INSTRUCTIONS FOR THE TASK
Every entry needs to appear again exactly as written below.

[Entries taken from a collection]
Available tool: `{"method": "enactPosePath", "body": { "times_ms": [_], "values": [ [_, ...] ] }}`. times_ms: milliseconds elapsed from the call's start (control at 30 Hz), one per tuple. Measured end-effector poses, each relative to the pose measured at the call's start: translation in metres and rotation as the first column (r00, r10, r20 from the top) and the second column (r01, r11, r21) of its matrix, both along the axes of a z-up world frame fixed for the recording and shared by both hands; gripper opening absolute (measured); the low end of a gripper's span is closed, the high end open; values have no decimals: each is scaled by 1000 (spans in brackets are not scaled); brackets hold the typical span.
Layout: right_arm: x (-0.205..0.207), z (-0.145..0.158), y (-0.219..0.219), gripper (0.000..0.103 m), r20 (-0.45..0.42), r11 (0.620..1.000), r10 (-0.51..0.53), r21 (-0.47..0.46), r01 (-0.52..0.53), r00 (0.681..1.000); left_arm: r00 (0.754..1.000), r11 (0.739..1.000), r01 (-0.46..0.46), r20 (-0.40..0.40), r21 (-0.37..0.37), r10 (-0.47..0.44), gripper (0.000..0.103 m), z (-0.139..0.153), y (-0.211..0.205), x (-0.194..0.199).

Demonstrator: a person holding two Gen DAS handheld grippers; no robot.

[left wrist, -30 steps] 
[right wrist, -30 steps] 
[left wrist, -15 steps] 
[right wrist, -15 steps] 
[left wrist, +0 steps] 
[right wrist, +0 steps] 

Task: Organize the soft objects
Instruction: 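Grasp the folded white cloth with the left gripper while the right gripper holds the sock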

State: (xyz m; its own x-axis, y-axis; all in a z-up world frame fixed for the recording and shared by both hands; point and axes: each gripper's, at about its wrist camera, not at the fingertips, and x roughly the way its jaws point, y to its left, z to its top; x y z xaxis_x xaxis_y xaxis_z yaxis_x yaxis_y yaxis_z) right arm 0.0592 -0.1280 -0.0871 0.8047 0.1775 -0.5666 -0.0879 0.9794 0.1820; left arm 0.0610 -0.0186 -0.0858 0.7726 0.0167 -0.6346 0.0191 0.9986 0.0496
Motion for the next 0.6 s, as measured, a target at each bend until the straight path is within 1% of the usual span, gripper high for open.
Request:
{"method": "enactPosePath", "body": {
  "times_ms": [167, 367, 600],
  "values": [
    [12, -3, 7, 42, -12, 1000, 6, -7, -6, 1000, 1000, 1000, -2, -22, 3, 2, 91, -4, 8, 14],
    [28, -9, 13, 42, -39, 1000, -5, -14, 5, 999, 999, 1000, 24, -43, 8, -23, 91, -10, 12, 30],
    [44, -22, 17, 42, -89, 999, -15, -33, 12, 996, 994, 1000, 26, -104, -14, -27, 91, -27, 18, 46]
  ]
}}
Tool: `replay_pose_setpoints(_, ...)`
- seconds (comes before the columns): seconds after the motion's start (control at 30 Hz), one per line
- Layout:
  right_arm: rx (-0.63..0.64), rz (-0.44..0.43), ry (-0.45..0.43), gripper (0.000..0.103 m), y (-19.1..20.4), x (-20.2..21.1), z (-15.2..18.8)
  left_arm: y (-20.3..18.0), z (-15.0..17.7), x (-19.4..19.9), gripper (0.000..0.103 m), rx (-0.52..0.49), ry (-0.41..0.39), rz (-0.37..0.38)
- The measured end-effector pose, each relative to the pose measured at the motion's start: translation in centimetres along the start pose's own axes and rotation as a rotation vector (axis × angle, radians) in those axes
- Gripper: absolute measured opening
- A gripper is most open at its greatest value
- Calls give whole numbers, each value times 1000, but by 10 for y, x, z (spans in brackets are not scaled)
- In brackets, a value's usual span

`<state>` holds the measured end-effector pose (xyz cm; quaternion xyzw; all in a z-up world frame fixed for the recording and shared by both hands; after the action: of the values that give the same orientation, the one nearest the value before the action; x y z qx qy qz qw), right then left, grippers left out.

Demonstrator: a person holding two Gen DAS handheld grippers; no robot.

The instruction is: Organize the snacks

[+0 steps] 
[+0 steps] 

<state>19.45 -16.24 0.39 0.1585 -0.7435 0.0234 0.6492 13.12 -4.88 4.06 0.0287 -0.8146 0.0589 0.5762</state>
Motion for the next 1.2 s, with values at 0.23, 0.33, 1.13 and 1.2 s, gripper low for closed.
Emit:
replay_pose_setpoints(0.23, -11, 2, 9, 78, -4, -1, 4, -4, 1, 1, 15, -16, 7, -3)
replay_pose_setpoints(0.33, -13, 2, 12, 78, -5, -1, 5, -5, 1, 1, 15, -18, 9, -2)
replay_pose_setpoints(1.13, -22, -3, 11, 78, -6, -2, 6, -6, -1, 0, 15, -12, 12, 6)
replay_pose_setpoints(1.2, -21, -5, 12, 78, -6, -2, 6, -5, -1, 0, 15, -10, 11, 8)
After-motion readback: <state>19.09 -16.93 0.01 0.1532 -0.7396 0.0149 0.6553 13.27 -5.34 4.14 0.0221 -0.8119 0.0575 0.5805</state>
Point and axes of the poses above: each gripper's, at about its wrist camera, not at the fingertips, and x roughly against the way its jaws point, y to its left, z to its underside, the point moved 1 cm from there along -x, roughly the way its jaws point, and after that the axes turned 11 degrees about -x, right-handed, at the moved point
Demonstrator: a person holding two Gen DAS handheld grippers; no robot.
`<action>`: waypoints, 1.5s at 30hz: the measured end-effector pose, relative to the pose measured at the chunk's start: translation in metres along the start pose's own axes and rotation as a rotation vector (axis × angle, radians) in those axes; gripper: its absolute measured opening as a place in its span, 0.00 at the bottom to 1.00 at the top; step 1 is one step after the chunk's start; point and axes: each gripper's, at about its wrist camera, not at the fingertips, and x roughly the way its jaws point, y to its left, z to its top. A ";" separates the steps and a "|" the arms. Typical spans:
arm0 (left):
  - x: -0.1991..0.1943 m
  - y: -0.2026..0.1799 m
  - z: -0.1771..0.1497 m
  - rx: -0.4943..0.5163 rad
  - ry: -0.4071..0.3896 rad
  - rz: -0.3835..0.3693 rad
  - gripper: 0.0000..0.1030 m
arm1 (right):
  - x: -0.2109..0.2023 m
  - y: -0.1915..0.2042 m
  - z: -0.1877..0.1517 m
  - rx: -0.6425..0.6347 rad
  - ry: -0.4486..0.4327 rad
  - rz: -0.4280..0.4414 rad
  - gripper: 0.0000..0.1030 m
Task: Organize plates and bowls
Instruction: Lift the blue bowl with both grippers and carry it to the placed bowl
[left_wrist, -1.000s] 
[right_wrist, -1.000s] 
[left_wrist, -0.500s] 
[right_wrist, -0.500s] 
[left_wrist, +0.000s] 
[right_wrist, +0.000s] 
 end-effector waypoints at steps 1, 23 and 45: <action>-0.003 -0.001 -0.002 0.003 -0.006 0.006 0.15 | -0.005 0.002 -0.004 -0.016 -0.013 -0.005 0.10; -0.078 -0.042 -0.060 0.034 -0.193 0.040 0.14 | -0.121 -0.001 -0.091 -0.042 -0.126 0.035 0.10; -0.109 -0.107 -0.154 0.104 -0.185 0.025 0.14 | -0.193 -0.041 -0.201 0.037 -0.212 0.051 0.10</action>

TASK OUTPUT
Available tool: `{"method": "enactPosePath", "body": { "times_ms": [_], "values": [ [_, ...] ] }}`. times_ms: milliseconds elapsed from the call's start (control at 30 Hz), one per tuple. Measured end-effector poses, each relative to the pose measured at the call's start: translation in metres and rotation as the first column (r00, r10, r20 from the top) and the second column (r01, r11, r21) of its matrix, both along the axes of a z-up world frame fixed for the recording and shared by both hands; gripper opening absolute (measured); the low end of a gripper's span is closed, the high end open; values have no decimals: each is scaled by 1000 (spans in brackets are not scaled); brackets hold the typical span.
Layout: right_arm: x (-0.205..0.207), z (-0.145..0.158), y (-0.219..0.219), gripper (0.000..0.103 m), r20 (-0.45..0.42), r11 (0.620..1.000), r10 (-0.51..0.53), r21 (-0.47..0.46), r01 (-0.52..0.53), r00 (0.681..1.000); left_arm: r00 (0.754..1.000), r11 (0.739..1.000), r01 (-0.46..0.46), r20 (-0.40..0.40), r21 (-0.37..0.37), r10 (-0.47..0.44), gripper (0.000..0.103 m), z (-0.139..0.153), y (-0.211..0.205), x (-0.194..0.199).

Demonstrator: a person holding two Gen DAS handheld grippers; no robot.

[left wrist, -30 steps] 
[right wrist, -30 steps] 
[left wrist, -15 steps] 
[right wrist, -15 steps] 
[left wrist, +0 steps] 
[right wrist, +0 steps] 

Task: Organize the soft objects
Instruction: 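Grasp the folded white cloth with the left gripper while the right gripper holds the sock
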
State: (xyz m; its own x-axis, y-axis; all in a z-up world frame fixed for the recording and shared by both hands; point and axes: each gripper's, at about its wrist camera, not at the fingertips, and x roughly the way its jaws point, y to its left, z to its top; x y z xaxis_x xaxis_y xaxis_z yaxis_x yaxis_y yaxis_z) right arm 0.0592 -0.1280 -0.0871 0.8047 0.1775 -0.5666 -0.0879 0.9794 0.1820; left arm 0.0610 -0.0186 -0.0858 0.7726 0.0167 -0.6346 0.0191 0.9986 0.0496
Motion for the next 0.6 s, as measured, a target at each bend until the straight path is within 1% of the usual span, gripper high for open.
Request:
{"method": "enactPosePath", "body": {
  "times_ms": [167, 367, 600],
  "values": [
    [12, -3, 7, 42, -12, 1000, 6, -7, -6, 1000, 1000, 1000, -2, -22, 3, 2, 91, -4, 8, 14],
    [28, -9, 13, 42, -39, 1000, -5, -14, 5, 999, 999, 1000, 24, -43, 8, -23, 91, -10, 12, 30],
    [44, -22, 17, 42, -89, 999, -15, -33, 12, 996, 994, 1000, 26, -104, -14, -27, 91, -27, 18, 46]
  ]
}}
Tool: `replay_pose_setpoints(_, ...)`
- seconds (comes before the columns): seconds after the motion's start (control at 30 Hz), one per line
- Layout:
  right_arm: rx (-0.63..0.64), rz (-0.44..0.43), ry (-0.45..0.43), gripper (0.000..0.103 m), y (-19.1..20.4), x (-20.2..21.1), z (-15.2..18.8)
  left_arm: y (-20.3..18.0), z (-15.0..17.7), x (-19.4..19.9), gripper (0.000..0.103 m), rx (-0.52..0.49), ry (-0.41..0.39), rz (-0.37..0.38)
- The measured end-effector pose, each relative to the pose measured at the motion's start: translation in centimetres along the start pose's own axes and rotation as a rotation vector (axis × angle, radians) in those axes
- Gripper: absolute measured opening
- A gripper is most open at its greatest value
- Calls give whole numbers, each value times 1000, but by 10 for y, x, z (spans in brackets are not scaled)
- In brackets, a value's usual span

`<state>` holds the measured end-effector pose (xyz cm; quaternion xyzw; all in a z-up world frame fixed for the recording and shared by both hands; after the action: of the values that give the same orientation, the one nearest the value before the action; x y z qx qy qz qw), right then left, grippers left out.

Demonstrator: a person holding two Gen DAS handheld grippers; no robot.

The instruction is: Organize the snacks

[+0 steps] 
[+0 steps] 

<state>19.45 -16.24 0.39 0.1585 -0.7435 0.0234 0.6492 13.12 -4.88 4.06 0.0287 -0.8146 0.0589 0.5762</state>
Motion for the next 1.2 s, with values at 0.23, 0.33, 1.13 and 1.2 s, gripper low for closed.
Emit:
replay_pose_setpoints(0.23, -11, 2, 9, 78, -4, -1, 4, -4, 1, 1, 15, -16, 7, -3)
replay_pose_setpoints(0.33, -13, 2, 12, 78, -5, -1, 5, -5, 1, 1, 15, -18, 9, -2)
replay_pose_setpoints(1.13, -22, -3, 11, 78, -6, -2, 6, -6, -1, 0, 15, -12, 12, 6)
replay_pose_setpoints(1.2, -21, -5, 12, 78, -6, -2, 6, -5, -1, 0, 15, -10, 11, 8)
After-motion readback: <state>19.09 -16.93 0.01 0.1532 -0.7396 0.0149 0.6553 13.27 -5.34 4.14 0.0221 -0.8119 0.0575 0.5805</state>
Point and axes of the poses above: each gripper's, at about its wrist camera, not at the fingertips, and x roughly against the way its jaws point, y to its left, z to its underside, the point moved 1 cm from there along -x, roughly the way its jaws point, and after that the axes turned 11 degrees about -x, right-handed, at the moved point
Demonstrator: a person holding two Gen DAS handheld grippers; no robot.
`<action>`: waypoints, 1.5s at 30hz: the measured end-effector pose, relative to the pose measured at the chunk's start: translation in metres along the start pose's own axes and rotation as a rotation vector (axis × angle, radians) in those axes; gripper: its absolute measured opening as a place in its span, 0.00 at the bottom to 1.00 at the top; step 1 is one step after the chunk's start; point and axes: each gripper's, at about its wrist camera, not at the fingertips, and x roughly the way its jaws point, y to its left, z to its top. A ";" separates the steps and a "|" the arms. Typical spans:
arm0 (left):
  - x: -0.1991..0.1943 m
  - y: -0.2026..0.1799 m
  - z: -0.1771..0.1497 m
  - rx: -0.4943..0.5163 rad
  - ry: -0.4071..0.3896 rad
  - rz: -0.3835..0.3693 rad
  - gripper: 0.0000..0.1030 m
arm1 (right):
  - x: -0.2109..0.2023 m
  - y: -0.1915..0.2042 m
  - z: -0.1877..0.1517 m
  - rx: -0.6425..0.6347 rad
  - ry: -0.4486..0.4327 rad
  - rz: -0.4280..0.4414 rad
  - gripper: 0.0000..0.1030 m
Task: Organize plates and bowls
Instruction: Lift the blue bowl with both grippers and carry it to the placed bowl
[left_wrist, -1.000s] 
[right_wrist, -1.000s] 
[left_wrist, -0.500s] 
[right_wrist, -0.500s] 
[left_wrist, +0.000s] 
[right_wrist, +0.000s] 
 end-effector waypoints at steps 1, 23 and 45: <action>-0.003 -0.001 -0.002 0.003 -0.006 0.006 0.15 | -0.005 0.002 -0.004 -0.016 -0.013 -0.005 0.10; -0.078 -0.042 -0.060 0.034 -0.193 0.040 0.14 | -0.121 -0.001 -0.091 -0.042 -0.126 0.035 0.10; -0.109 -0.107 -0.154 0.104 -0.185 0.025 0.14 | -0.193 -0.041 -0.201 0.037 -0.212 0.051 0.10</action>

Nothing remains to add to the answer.